L’arbre a été introduit dans les régions tropicales. C’est un grand arbre à feuilles composées. Les feuilles sont formées de 4 à 5 paires de folioles opposées.
Les fleurs blanc jaune, parfumées sont en grappes. Le fruit est une capsule allongée (appelée bâton) triangulaire, de 20 cm ou plus de long, brun clair. Elle se fend à maturité pour libérer des graines ailées. Ces graines contiennent environ 40 % d’une huile claire qui ne rancit pas composée à 70 % d’acide oléique. Elle aurait une qualité similaire à l’huile d’olive.
Ses feuilles, ses fleurs et ses jeunes fruits, ou bâtons, se mangent comme légumes.
Le plat de brède mouroungue, jadis populaire semble être de nos jours abandonné par les classes moyennes de Mauriciens.
Le bouillon de poisson au bâton Mouroungue est encore apprécié à Maurice, comme à la Réunion.
La lutte contre la malnutrition : Beaucoup de programmes humanitaires utilisent les feuilles de mouroungue contre la malnutrition et ses maladies associées (cécité, etc.). Il est particulièrement utile pour lutter contre la malnutrition chez les nourrissons et les mères allaitantes.

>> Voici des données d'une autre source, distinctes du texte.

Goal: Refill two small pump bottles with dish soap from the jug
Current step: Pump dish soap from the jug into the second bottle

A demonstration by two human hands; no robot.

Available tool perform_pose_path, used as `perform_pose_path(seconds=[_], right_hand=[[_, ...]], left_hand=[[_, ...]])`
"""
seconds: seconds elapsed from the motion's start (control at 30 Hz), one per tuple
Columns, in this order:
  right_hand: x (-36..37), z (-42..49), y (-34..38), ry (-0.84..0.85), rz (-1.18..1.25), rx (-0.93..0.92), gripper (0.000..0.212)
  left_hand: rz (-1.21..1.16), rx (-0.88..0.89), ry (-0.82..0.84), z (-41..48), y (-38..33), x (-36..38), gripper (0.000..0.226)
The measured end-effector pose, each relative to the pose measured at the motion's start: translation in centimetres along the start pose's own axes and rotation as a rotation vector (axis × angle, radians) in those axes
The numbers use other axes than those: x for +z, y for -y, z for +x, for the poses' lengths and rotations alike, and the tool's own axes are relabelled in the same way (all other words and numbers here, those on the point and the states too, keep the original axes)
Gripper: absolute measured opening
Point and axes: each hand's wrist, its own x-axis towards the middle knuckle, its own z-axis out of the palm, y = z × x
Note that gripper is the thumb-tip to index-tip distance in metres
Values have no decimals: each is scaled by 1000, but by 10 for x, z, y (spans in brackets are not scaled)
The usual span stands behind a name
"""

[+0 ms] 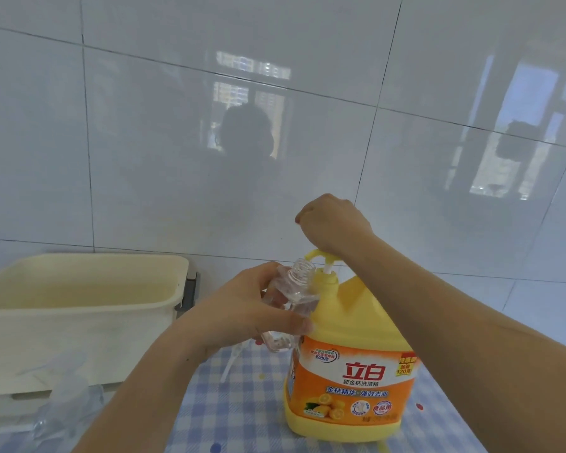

La mouroungue pouvant pousser en zone aride ou semi-aride, il peut y constituer une source d’aliments nutritifs et variés tout au long de l’année.
Les feuilles de mouroungue ont souvent été mises en valeur pour leur richesse en fer (100 g de feuilles fournissent 31 % des apports nutritionnels journaliers recommandés) pour lutter contre la sidéropénie (*). Cependant, d’autres études sont nécessaires pour vérifier les applications pratiques de cet aliment comme source de fer assimilable et sa biodisponibilité.
Dans les pays en développement, le mouroungue a le potentiel d’améliorer la nutrition, de renforcer la sécurité alimentaire, de promouvoir le développement rural et le soutien durable des campagnes.
(*) Sidéropénie : Anomalie caractérisée par une carence des réserves de fer dans l’organisme.